• **Exercise brief**
Whenever the string "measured" appears in a line of the listing below, that line counts. Say how many lines count, and give nothing else.
[Material provided — start]
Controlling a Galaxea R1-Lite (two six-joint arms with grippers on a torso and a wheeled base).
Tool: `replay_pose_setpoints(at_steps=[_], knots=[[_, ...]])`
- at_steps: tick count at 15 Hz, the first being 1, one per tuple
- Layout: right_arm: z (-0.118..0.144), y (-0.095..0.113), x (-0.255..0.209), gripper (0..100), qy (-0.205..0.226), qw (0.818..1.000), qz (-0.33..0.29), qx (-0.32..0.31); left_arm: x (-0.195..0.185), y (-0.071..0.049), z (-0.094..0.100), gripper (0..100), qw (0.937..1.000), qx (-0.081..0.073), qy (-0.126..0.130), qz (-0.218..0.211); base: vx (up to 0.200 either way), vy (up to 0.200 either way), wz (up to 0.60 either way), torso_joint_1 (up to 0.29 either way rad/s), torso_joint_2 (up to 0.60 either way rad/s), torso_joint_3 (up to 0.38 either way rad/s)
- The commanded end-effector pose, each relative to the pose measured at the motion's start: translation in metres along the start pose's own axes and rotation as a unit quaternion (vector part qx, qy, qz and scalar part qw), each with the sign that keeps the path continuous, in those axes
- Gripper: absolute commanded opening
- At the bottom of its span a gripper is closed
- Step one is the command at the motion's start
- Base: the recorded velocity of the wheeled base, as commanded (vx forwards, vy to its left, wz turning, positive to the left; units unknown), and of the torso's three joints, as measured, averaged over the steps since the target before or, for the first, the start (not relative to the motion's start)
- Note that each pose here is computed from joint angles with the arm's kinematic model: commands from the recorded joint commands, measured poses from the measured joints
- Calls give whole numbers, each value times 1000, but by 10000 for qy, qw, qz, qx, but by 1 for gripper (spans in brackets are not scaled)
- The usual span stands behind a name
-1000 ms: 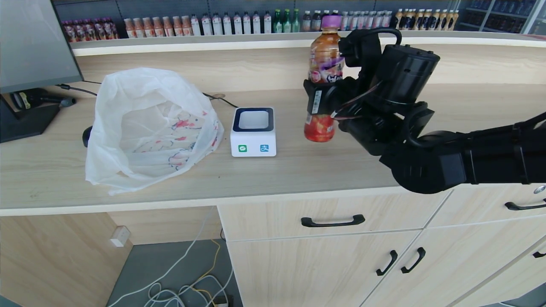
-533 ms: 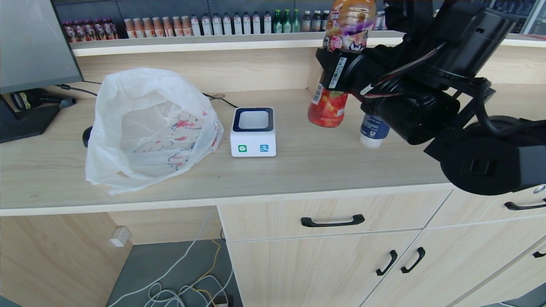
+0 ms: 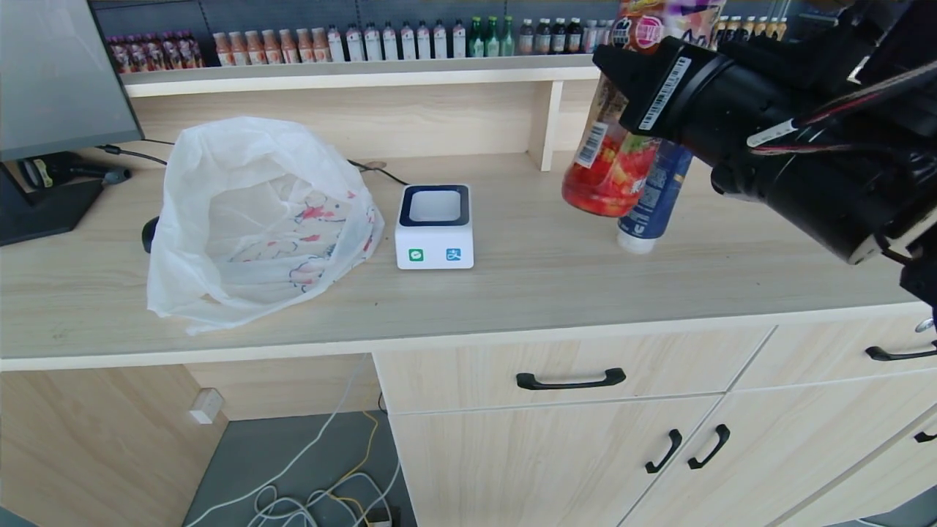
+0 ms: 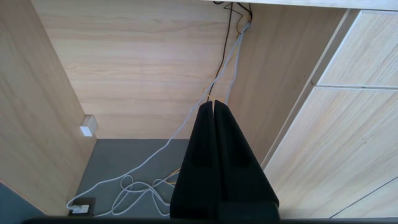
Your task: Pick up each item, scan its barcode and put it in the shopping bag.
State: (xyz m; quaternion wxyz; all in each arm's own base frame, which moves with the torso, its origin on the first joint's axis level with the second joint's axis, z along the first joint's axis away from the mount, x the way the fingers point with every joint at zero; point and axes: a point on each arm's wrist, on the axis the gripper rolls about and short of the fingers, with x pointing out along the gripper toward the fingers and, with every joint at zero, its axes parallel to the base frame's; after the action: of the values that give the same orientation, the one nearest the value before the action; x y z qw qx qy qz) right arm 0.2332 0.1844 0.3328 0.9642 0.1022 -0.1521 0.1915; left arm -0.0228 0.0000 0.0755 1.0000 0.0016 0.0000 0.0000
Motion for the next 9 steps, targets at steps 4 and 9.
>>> replay_pose_setpoints(at_steps=[4, 9], knots=[[16, -12, -48, 0, 24, 9989, 454, 115, 0, 0, 0, 0, 10000, -1, 0, 0, 0, 0, 0, 0, 0, 0], [5, -22, -85, 0, 345, 9955, 875, 69, 0, 0, 0, 0, 10000, -1, 0, 0, 0, 0, 0, 0, 0, 0]])
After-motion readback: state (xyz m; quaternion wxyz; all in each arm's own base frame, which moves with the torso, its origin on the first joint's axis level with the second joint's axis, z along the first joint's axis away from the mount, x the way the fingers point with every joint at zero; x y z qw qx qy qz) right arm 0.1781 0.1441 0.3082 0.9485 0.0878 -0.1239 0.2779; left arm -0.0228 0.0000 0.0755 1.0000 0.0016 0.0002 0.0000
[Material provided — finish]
• **Your response**
3